Leonard v. Benfield, 243 N.C. 169 (1955)

Nov. 23, 1955 · Supreme Court of North Carolina
243 N.C. 169

RICHARD I. LEONARD v. FLETCHER BENFIELD, Trading and Doing Business as RANDOLPH ELECTRIC MOTOR COMPANY.

(Filed 23 November, 1955.)

1. Master and Servant § 9—

Evidence that plaintiff was employed as manager for defendant’s business in a certain town at a stipulated salary per week, that the work-week contemplated was 44 hours, and that it was agreed that plaintiff should have additional compensation for overtime, together with evidence that plaintiff had worked overtime, is held sufficient to overrule nonsuit in plaintiff’s action to recover compensation for such overtime.

3. Same—

The amount of additional compensation for overtime work, if any, in the absence of specific agreement, is the reasonable worth of the services rendered.

Higgins, J., took no part in the consideration or decision of this case.

Appeal by plaintiff from Armstrong, J., March Term, 1955, of Randolph.

This was an action to recover for services rendered pursuant to contract.

Plaintiff alleged that defendant entered into contract to employ him in the electric motor repair business at a salary of $100 per week of 44 hours and that the contract provided for additional compensation to plaintiff for work in excess of 44 hours per week.

Plaintiff testified, in substance, that such was the agreement, and that pursuant thereto he performed the work for which he was employed for a period of 13 months and that during that period he worked over*170time a total of 694 hours; that he was paid his regular salary but defendant has refused to pay him anything for the overtime claimed.

Plaintiff further testified that he had previously worked for defendant in same business in Lexington, North Carolina, on a weekly basis of 44 hours; that defendant employed him as manager in the place being opened by defendant in Asheboro at $100 per week based on the same number of hours per week; that it was agreed between them if any overtime had to be put in defendant would compensate him for it, and further that defendant would give him an interest in the business if plaintiff worked overtime hours necessary to the successful operation of the business; that plaintiff worked faithfully, and the business was profitable ; that defendant knew plaintiff was working overtime and accepted the benefit of his extra-hour labor. Plaintiff offered in evidence the time book he kept showing his hours of work. He claimed he was entitled to compensation for the 694 hours overtime, reasonably, at same rate per hour as agreed for regular time.

The defendant offered no evidence.

At the close of plaintiff’s evidence, motion for judgment of nonsuit was allowed. From judgment dismissing his action, plaintiff appealed.

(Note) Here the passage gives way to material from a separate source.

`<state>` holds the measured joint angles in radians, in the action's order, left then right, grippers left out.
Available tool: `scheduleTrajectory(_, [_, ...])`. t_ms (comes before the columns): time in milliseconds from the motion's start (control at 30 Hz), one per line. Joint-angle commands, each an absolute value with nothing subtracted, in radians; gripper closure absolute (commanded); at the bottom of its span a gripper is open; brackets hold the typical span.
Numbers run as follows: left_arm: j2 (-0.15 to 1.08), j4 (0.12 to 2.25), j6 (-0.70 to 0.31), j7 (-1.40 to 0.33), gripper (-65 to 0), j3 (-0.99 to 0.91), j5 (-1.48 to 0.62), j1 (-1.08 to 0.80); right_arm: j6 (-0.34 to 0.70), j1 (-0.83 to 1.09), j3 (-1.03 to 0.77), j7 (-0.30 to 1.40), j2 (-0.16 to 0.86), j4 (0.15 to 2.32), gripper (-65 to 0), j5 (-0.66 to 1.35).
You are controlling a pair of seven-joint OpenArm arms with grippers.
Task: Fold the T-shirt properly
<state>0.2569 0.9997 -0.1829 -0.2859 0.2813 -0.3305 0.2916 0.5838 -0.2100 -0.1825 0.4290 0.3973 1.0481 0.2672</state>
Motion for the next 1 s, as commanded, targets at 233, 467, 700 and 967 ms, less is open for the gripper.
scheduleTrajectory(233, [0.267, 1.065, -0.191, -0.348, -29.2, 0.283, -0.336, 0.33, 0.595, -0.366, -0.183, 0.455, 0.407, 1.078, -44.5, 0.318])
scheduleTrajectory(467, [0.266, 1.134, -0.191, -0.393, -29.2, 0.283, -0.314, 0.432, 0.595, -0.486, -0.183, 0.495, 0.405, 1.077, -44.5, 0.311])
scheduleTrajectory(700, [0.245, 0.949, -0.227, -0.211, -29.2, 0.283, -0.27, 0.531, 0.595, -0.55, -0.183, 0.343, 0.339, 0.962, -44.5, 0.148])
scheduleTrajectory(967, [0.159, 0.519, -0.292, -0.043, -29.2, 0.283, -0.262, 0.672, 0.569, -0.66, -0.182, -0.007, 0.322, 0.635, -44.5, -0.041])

Ottway Burton for plaintiff, appellant.

B. E. Bencini, Jr., and Hal H. Walker for defendant, appellee.

Devin, J.

We think the plaintiff has offered evidence sufficient to carry the case to the jury and that there was error in allowing the motion for judgment of nonsuit.

While the plaintiff testified he was employed as manager of defendant’s business in Asheboro at a salary of $100 per week, he alleged and offered evidence tending to show that the work-week contemplated 44 hours and that it was agreed that for overtime plainitff should have additional compensation. The amount of such additional compensation, if any, in the absence of specific agreement, would be the reasonable worth of the services rendered. Turner v. Furniture Co., 217 N.C. 695, 9 S.E. 2d 379; Ray v. Robinson, 216 N.C. 430, 5 S.E. 2d 127; Sawyer v. Cox, 215 N.C. 241, 1 S.E. 2d 562.

Consequent upon the allowance of defendant’s motion for judgment of nonsuit at close of plaintiff’s testimony the defendant offered no evidence. On another hearing other facts may appear, but on this record plaintiff was entitled to have his case submitted to the jury.

Reversed.

Higgins, J., took no part in the consideration or decision of this case.

*171The foregoing opinion was prepared by Devin, Emergency Justice, while he was serving in place of Higgins, J., who was absent on account of his physical condition. It is now adopted by the Court and ordered filed.